_INPUT DATA_
---+---

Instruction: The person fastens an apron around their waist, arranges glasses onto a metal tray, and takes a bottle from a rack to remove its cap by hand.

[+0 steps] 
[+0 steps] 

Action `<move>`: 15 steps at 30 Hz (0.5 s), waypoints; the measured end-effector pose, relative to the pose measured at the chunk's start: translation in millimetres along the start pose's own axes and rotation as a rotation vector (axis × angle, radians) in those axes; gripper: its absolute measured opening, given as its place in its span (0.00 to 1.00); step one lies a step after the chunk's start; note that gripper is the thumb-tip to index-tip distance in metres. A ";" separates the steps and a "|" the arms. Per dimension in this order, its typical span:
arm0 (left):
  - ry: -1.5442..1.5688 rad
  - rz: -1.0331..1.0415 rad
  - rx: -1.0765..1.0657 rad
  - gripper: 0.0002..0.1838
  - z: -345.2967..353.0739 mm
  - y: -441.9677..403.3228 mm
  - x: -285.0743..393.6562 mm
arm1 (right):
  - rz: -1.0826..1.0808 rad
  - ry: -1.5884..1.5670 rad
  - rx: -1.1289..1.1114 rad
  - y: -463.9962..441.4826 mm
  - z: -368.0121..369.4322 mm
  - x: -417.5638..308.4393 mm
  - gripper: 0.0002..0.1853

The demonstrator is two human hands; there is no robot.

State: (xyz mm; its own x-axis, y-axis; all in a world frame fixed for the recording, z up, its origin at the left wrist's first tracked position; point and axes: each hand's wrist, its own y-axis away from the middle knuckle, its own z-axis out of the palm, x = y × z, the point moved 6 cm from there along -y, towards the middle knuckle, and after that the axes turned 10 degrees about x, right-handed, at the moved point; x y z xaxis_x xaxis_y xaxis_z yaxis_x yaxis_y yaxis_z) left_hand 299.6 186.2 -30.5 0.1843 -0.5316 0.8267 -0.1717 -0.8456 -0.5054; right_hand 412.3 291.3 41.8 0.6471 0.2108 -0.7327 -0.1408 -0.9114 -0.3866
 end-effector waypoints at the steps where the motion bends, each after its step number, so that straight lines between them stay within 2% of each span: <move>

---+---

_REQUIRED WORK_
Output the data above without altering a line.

_SOLUTION FOR THIS TASK_
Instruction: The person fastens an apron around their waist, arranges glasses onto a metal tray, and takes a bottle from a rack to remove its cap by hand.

[+0 steps] 
[+0 steps] 

Action `<move>`: 15 steps at 30 Hz (0.5 s), waypoints; the measured end-effector pose, relative to the pose measured at the chunk's start: translation in millimetres along the start pose's own axes and rotation as a rotation vector (axis × angle, radians) in those axes; gripper: its absolute measured opening, given as its place in its span (0.00 to 1.00); step one lies a step after the chunk's start; note that gripper is the thumb-tip to index-tip distance in metres. A ";" separates the steps and a "|" the arms. Per dimension in this order, its typical span:
arm0 (left):
  - ry: -1.5442..1.5688 rad
  - rz: -1.0331..1.0415 rad
  - rx: -1.0765..1.0657 rad
  - gripper: 0.0002..0.1838
  - z: -345.2967..353.0739 mm
  - y: -441.9677..403.3228 mm
  - x: -285.0743..393.6562 mm
arm1 (right):
  - rz: -1.0826..1.0808 rad
  - ry: -1.5884..1.5670 rad
  - rx: -1.1289..1.1114 rad
  - y: -463.9962..441.4826 mm
  - z: -368.0121..369.4322 mm
  - x: -417.5638..308.4393 mm
  - gripper: 0.0002..0.1853

The demonstrator is two human hands; there is no robot.

State: (xyz mm; its own x-axis, y-axis; all in a world frame fixed for the recording, z up, its origin at the left wrist's first tracked position; point and axes: each hand's wrist, its own y-axis away from the middle knuckle, its own z-axis out of the palm, x = y × z, the point moved 6 cm from there along -y, towards the middle knuckle, and after that the axes turned 10 degrees about x, right-handed, at the moved point; x y z xaxis_x xaxis_y xaxis_z yaxis_x yaxis_y yaxis_z) left_hand 299.6 186.2 -30.5 0.1843 -0.5316 0.8267 -0.1717 -0.8456 -0.5054; right_hand 412.3 291.3 41.8 0.6471 0.2108 -0.7327 -0.1408 -0.9114 -0.3866
 end-effector waypoints at the steps where the motion bends, each after its step number, so that straight lines between them stay within 2% of each span: <move>

Work on this exercise is finished, so nothing remains.